Work order:
Determine how many lines of the data include the word "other", and write only that number.

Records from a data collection
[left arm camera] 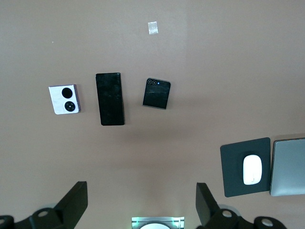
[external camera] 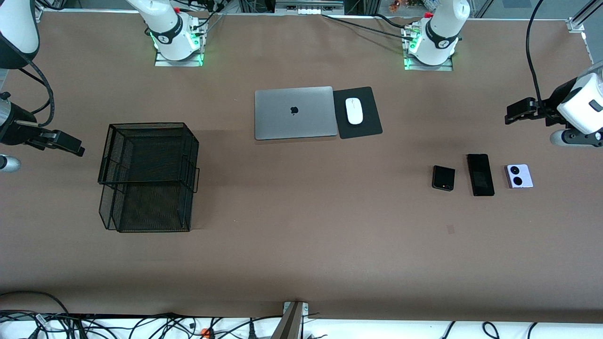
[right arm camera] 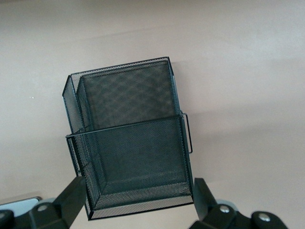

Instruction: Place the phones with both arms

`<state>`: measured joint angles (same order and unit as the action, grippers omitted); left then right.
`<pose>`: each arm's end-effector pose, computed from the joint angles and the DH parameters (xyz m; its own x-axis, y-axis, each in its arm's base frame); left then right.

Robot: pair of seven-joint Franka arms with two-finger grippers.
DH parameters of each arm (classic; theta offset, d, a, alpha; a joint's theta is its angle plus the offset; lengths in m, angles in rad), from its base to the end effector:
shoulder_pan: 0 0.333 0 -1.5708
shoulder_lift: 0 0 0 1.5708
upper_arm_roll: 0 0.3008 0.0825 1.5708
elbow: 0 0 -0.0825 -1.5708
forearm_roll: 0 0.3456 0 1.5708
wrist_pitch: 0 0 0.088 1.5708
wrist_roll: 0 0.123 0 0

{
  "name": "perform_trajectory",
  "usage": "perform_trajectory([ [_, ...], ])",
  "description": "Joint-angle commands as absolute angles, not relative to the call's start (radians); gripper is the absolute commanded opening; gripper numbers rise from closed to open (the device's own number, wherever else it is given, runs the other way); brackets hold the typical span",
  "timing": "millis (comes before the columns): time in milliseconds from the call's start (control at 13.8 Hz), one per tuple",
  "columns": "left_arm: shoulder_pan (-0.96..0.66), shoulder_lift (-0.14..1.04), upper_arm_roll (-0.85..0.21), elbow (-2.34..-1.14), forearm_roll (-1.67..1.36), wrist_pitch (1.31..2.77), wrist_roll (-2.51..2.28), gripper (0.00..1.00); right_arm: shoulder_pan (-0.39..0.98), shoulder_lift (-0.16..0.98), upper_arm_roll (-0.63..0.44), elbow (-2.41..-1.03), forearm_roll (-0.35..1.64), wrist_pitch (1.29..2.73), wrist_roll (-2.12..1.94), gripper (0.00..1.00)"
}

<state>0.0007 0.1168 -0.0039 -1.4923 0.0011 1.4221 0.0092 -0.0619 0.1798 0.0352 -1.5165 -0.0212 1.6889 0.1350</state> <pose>0.5291 -0.0014 0.5541 0.9825 -0.0122 -0.1859 -0.0123 -0.9999 0.0011 0.5749 -0.0193 0.5292 0.9873 -0.1590 -0.0053 -0.1589 -0.9872 0.0156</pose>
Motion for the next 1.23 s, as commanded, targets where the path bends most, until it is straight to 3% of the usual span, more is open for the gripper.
perform_trajectory([
  [0,0.003,0.115,-0.009,-1.485,0.025,1.410,0.014,1.00,-0.071,0.164,0.041,-1.529,-0.015,1.683,0.127,1.00],
  [1159,0.005,0.115,-0.002,-1.485,0.025,1.410,0.018,1.00,-0.072,0.178,0.041,-1.529,-0.015,1.661,0.117,1.00],
])
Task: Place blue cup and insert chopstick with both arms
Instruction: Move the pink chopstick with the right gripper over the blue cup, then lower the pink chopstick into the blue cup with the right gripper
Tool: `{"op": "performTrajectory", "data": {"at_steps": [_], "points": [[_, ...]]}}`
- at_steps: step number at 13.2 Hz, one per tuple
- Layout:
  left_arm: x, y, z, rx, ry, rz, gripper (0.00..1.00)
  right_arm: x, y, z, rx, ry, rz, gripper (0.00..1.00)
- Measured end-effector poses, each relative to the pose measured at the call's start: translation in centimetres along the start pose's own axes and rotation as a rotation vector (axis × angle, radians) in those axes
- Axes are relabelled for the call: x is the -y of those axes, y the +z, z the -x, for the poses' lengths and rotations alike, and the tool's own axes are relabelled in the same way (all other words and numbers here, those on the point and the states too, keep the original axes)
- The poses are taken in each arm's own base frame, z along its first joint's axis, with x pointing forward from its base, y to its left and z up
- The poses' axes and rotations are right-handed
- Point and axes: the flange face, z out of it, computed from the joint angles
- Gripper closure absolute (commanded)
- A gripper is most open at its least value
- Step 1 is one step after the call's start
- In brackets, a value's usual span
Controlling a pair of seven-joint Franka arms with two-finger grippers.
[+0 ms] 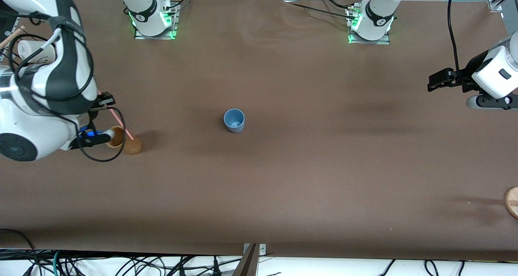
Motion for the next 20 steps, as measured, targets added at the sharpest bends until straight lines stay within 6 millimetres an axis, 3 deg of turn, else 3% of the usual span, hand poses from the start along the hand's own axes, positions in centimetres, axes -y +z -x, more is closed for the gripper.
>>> {"op": "performTrajectory", "data": {"at_steps": [5, 12, 15, 20], "points": [[0.0, 0.0, 0.0, 0.000, 0.000, 0.000, 0.00, 13.5, -2.2, 1.9, -0.067, -0.125, 0.130, 1.00], [0.4, 0.4, -0.3, 0.006, -0.006, 0.001, 0.00, 26.3, -1.3, 3.1, -0.142, -0.350, 0.151, 1.00], [1.9, 0.7, -0.5, 0.011, -0.030, 0.006, 0.00, 29.6, 0.1, 2.7, -0.137, -0.407, 0.163, 1.00], [1.7, 0.6, -0.5, 0.008, -0.027, 0.006, 0.00, 31.1, 3.0, 0.0, -0.083, -0.423, 0.173, 1.00]]}}
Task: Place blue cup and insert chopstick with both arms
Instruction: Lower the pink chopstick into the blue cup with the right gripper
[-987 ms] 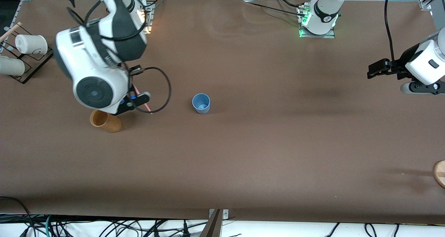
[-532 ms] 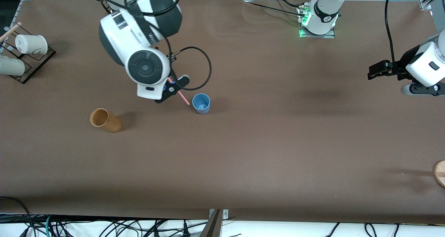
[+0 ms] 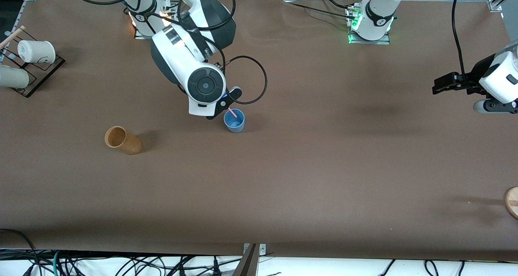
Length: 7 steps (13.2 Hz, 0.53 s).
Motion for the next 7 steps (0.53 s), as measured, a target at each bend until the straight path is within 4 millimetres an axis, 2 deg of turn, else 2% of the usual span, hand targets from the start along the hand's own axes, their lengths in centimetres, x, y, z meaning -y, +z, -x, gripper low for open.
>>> {"op": "performTrajectory", "data": {"at_steps": [7], "points": [[0.0, 0.0, 0.0, -0.001, 0.001, 0.000, 0.00, -0.5, 2.5, -2.1, 0.049, -0.004, -0.010, 1.00]]}}
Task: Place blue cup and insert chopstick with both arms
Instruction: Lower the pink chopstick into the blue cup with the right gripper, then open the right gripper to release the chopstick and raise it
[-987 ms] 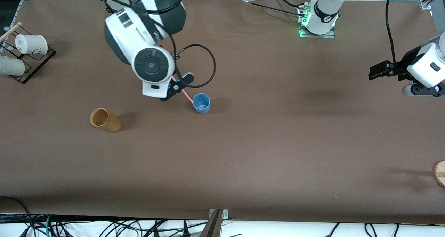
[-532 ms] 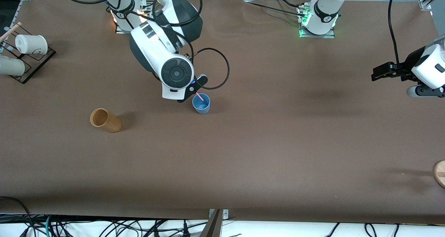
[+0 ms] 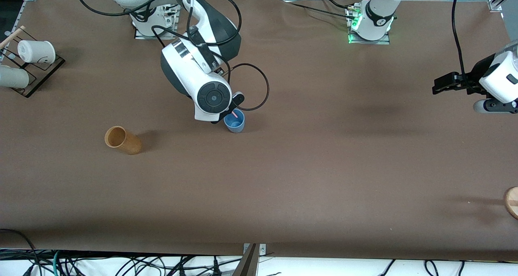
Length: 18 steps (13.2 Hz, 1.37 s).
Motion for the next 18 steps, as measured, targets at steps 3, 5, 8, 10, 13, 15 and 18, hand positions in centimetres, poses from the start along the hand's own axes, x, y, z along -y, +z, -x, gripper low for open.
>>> {"op": "performTrajectory", "data": {"at_steps": [3, 5, 8, 10, 13, 15, 18], "points": [[0.0, 0.0, 0.0, 0.000, 0.000, 0.000, 0.00, -0.5, 1.1, -0.8, 0.022, -0.010, -0.005, 1.00], [0.0, 0.0, 0.0, 0.000, 0.000, 0.000, 0.00, -0.7, 1.5, -1.1, 0.029, -0.015, -0.006, 0.97], [0.0, 0.0, 0.0, 0.000, 0.000, 0.000, 0.00, -0.9, 1.6, -1.4, 0.024, -0.015, -0.006, 0.95], [0.0, 0.0, 0.0, 0.000, 0.000, 0.000, 0.00, -0.9, 1.7, -1.7, 0.018, -0.014, -0.006, 0.95], [0.0, 0.1, -0.1, 0.001, 0.000, 0.000, 0.00, -1.2, 2.1, -2.4, 0.005, -0.010, -0.006, 0.62], [0.0, 0.1, -0.1, 0.002, 0.000, 0.000, 0.00, -1.5, 2.3, -2.8, -0.004, -0.006, -0.002, 0.00], [0.0, 0.1, -0.1, 0.002, 0.000, 0.000, 0.00, -1.7, 2.3, -3.1, -0.016, -0.003, 0.000, 0.00]]}}
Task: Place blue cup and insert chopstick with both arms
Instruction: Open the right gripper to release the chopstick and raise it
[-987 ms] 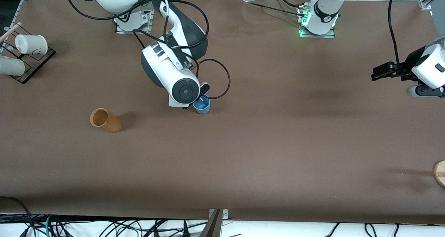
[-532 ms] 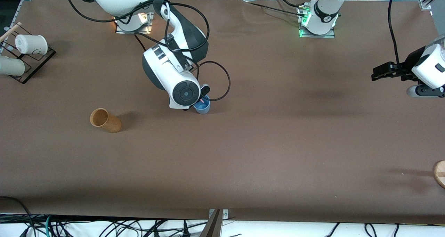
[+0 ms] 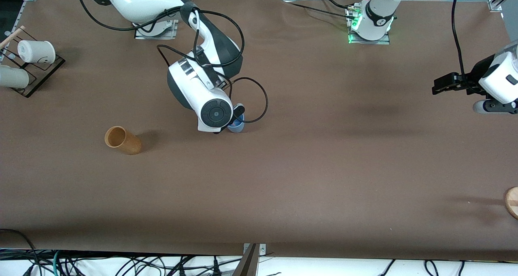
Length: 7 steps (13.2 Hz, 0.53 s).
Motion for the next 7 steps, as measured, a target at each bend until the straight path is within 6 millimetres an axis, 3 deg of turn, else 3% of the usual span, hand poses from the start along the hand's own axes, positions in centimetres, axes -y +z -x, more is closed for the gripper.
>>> {"op": "performTrajectory", "data": {"at_steps": [4, 7], "points": [[0.0, 0.0, 0.0, 0.000, 0.000, 0.000, 0.00, -0.1, -0.6, 0.3, -0.013, 0.002, 0.002, 0.00], [0.0, 0.0, 0.0, 0.000, 0.000, 0.000, 0.00, 0.0, -2.9, 1.9, -0.059, 0.007, 0.010, 0.00]]}}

Response area:
2